Ее голос дрожал, очевидно тоже от холода. Стараясь не смотреть на нее, Гэндзи спросил:
– Неужели у вас нет прислужниц, которые заботились бы о вашем платье? Ваша уединенная, спокойная жизнь дает вам право на некоторую свободу. Вы вполне можете носить теплые, мягкие одежды. Женщина, которая думает только о верхнем платье, производит не самое лучшее впечатление.
– Мне пришлось взять на себя заботы о Дайго-но адзари[8], – смущенно улыбнувшись, отвечала она. – И я ничего не успела сшить для себя. Даже мою меховую накидку он унес, вот я и мерзну теперь.
Речь шла о ее старшем брате, монахе, у которого был такой же красный нос. Разумеется, простодушная искренность дочери принца Хитати была весьма трогательна, но она могла бы и не вдаваться в такие подробности. Впрочем, министр и сам разговаривал с ней откровенно и просто.
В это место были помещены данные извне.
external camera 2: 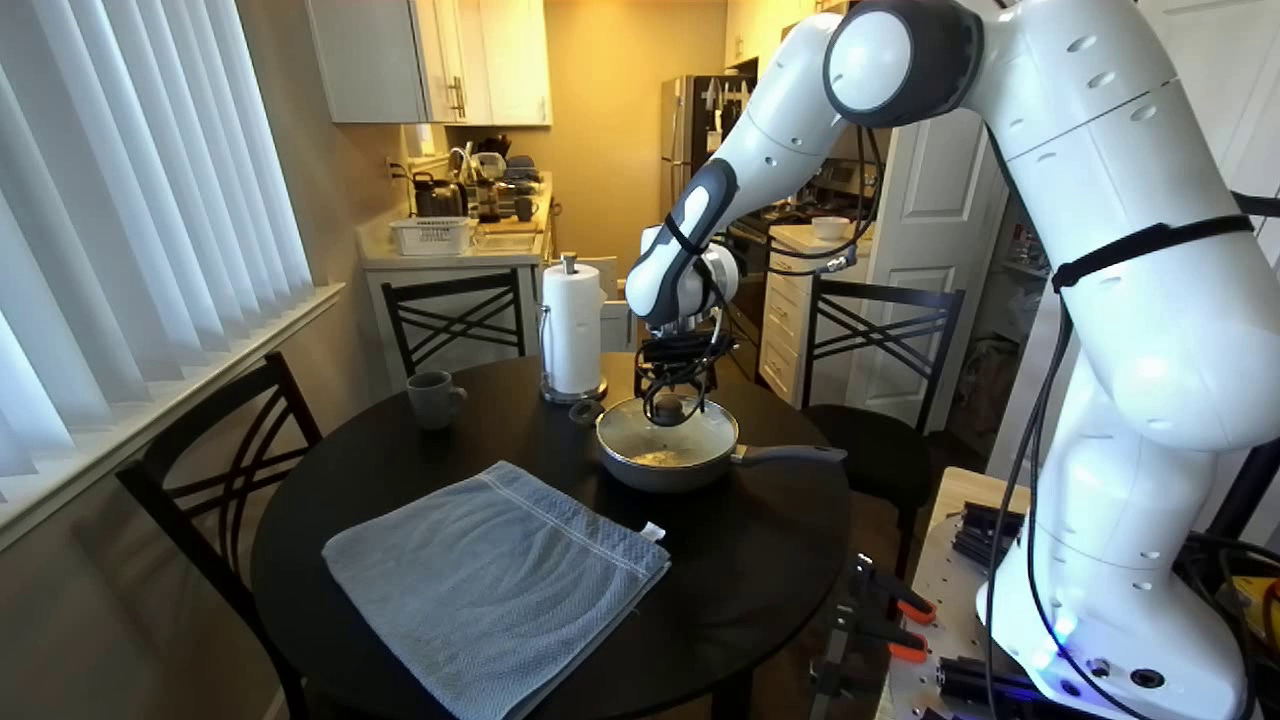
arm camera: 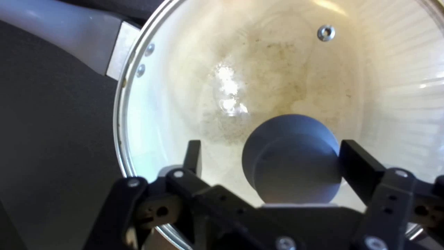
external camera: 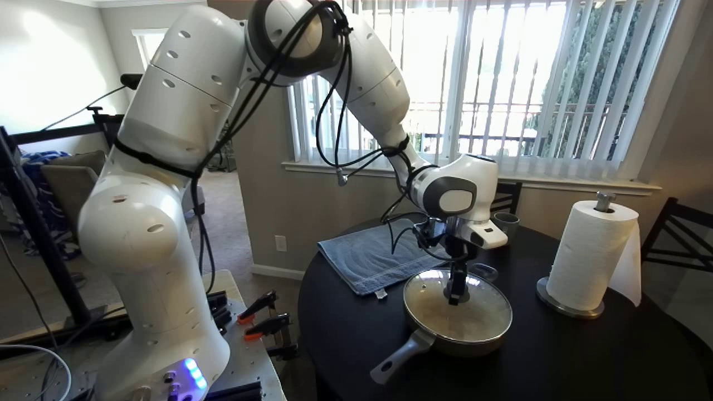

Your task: Take the lid off of the pan

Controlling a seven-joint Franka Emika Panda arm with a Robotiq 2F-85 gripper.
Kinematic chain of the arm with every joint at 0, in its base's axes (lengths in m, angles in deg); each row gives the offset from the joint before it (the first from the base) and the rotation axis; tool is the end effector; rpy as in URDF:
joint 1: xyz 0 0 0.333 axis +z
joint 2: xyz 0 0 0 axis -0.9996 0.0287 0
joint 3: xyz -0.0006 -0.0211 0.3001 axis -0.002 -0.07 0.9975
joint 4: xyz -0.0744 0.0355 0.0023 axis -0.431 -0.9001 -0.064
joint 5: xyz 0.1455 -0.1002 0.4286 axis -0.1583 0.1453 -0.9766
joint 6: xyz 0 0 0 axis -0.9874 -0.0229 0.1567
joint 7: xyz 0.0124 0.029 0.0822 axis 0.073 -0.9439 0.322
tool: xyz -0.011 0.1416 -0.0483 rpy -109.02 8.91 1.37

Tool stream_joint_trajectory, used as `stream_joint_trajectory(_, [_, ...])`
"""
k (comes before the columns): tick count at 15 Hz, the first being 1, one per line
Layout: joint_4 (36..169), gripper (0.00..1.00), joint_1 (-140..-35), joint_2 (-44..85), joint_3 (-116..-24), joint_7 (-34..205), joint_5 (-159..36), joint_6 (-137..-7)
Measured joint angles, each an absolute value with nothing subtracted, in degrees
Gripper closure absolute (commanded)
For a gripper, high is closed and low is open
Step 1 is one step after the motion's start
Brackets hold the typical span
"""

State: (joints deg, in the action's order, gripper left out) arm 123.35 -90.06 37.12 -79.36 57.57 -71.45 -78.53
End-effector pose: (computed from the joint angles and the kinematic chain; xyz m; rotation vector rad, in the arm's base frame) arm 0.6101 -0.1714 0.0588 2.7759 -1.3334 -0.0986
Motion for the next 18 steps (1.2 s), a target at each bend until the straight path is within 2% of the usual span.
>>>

– О меховой накидке жалеть не стоит. Похвально, что вы уступили ее монаху-скитальцу, она заменит ему соломенный плащ. Но почему вы пренебрегаете нижними одеждами? Сегодня вам вряд ли помешали бы семь или даже больше белых нижних платьев, надетых одно поверх другого. Если я что-то забываю, напоминайте мне. Ведь естественно, что при свойственной мне рассеянности и постоянной занятости… – сказал Гэндзи и распорядился, чтобы слуги открыли хранилища дома напротив и принесли оттуда гладкие и узорчатые шелка.
Дом на Второй линии вряд ли можно было назвать заброшенным, но, поскольку сам министр не жил здесь, в покоях неизменно царила унылая тишина. И только сад по-прежнему радовал взоры. Нельзя было не сожалеть, что некому теперь восхищаться прекрасными расцветающими сливами…
-Зашел посмотреть
Я на деревья весенние
В старом саду
И случайно набрел на редкостный,
Но с давних пор милый цветок… -
тихо, словно про себя, произнес министр, но похоже было, что женщина ничего не поняла.
Заглянул он и к монахине Уцусэми. Никогда не стремившаяся к внешнему блеску, она и теперь жила тихо и скромно, отдав большую часть покоев священным изображениям и проводя дни в молитвах. Глубоко растроганный, Гэндзи огляделся. Украшения для сутр и изваяний будд, разнообразные предметы утвари и сосуды для священной воды, подобранные с отменным вкусом и изяществом, напоминали об особой утонченности хозяйки. Сама она сидела, укрывшись за изысканнейшим зеленовато-серым занавесом, так что виднелись лишь концы рукавов, казавшиеся необычно яркими[116]. Взволнованный нахлынувшими вдруг воспоминаниями, министр сказал, глотая слезы:
– Мне следовало бы примириться с тем, что только издалека могу мечтать об острове в Сосновом заливе (99). Мое чувство к вам не принесло мне ничего, кроме печали. Но, быть может, хотя бы то взаимное дружелюбие, которое установилось меж нами теперь, будет вечно радовать нас…
– Мое доверие к вам беспредельно, – отвечала растроганная монахиня. – И я уверена, что союз наш вовсе не случаен.